Word for word, return the lines below from the first through the line that has "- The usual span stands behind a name", dropping the pictures.
=== Begin Enclosure ===
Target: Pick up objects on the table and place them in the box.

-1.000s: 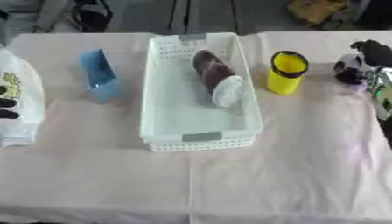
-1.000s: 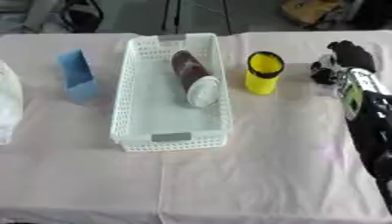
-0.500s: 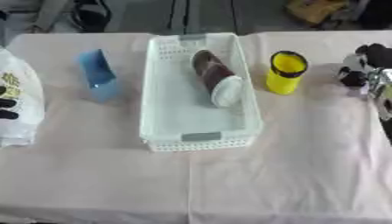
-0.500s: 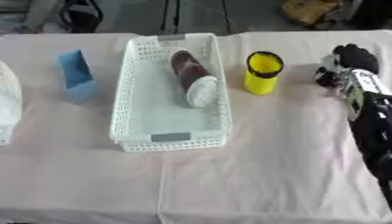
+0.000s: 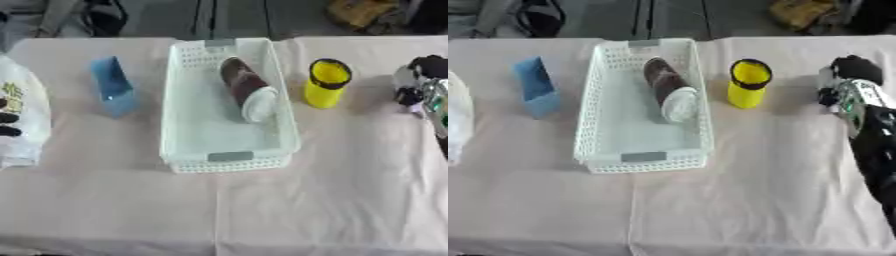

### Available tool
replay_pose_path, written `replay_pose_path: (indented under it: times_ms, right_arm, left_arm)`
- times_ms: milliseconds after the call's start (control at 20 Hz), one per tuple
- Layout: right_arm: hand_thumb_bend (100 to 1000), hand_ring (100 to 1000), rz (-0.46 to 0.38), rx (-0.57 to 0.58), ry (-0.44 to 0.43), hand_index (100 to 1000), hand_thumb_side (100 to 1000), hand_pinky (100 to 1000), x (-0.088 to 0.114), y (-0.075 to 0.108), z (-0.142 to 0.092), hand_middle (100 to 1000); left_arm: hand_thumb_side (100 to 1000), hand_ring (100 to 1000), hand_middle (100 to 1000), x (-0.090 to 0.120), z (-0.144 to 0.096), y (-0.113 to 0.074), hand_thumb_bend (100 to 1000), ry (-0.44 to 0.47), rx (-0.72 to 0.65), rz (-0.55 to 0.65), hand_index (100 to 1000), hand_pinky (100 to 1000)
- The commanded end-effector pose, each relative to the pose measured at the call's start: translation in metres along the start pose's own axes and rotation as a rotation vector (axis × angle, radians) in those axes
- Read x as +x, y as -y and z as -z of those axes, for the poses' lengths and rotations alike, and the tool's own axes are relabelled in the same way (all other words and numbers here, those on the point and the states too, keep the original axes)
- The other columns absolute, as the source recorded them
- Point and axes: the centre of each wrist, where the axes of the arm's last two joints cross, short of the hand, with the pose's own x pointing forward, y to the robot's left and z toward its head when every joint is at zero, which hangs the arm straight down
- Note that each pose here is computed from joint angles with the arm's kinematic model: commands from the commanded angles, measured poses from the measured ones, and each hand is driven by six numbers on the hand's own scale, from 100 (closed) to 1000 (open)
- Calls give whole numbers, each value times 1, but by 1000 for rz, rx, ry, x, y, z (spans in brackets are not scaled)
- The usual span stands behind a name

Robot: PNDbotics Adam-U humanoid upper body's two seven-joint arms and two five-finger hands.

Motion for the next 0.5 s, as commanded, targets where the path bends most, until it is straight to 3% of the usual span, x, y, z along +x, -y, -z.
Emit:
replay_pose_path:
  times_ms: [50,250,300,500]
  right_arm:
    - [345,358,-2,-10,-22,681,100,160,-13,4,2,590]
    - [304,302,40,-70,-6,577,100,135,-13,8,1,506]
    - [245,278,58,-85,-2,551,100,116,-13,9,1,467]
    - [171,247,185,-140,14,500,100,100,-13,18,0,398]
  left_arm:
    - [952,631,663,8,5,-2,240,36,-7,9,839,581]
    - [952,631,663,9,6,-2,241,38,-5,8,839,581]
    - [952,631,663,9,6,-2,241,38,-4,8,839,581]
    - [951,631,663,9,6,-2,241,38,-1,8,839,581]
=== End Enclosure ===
* **SOLUTION FOR THIS TASK**
Target: Pick up objects on the table and place them in the box.

-1.000s: 
-1.000s: 
-0.500s: 
-0.500s: 
+0.000s: 

### Available tool
replay_pose_path, written `replay_pose_path: (indented under it: times_ms, right_arm, left_arm)`
- times_ms: milliseconds after the call's start (control at 20 Hz), one per tuple
- Layout: right_arm: hand_thumb_bend (100 to 1000), hand_ring (100 to 1000), rz (-0.46 to 0.38), rx (-0.57 to 0.58), ry (-0.44 to 0.43), hand_index (100 to 1000), hand_thumb_side (100 to 1000), hand_pinky (100 to 1000), x (-0.088 to 0.114), y (-0.075 to 0.108), z (-0.142 to 0.092), hand_middle (100 to 1000); left_arm: hand_thumb_side (100 to 1000), hand_ring (100 to 1000), hand_middle (100 to 1000), x (-0.090 to 0.120), z (-0.144 to 0.096), y (-0.113 to 0.074), hand_thumb_bend (100 to 1000), ry (-0.44 to 0.47), rx (-0.72 to 0.65), rz (-0.55 to 0.65), hand_index (100 to 1000), hand_pinky (100 to 1000)
- The commanded end-effector pose, each relative to the pose measured at the call's start: translation in metres along the start pose's own axes and rotation as a rotation vector (axis × angle, radians) in those axes
- Read x as +x, y as -y and z as -z of those axes, for the poses' lengths and rotations alike, and the tool's own axes are relabelled in the same way (all other words and numbers here, those on the point and the states too, keep the original axes)
- The other columns absolute, as the source recorded them
- Point and axes: the centre of each wrist, where the axes of the arm's last two joints cross, short of the hand, with the pose's own x pointing forward, y to the robot's left and z toward its head when every joint is at zero, which hangs the arm straight down
- Note that each pose here is computed from joint angles with the arm's kinematic model: commands from the commanded angles, measured poses from the measured ones, and each hand is driven by six numbers on the hand's own scale, from 100 (closed) to 1000 (open)
- Calls give whole numbers, each value times 1, but by 1000 for rz, rx, ry, x, y, z (spans in brackets are not scaled)
- The usual span stands behind a name

This answer has been written out in full.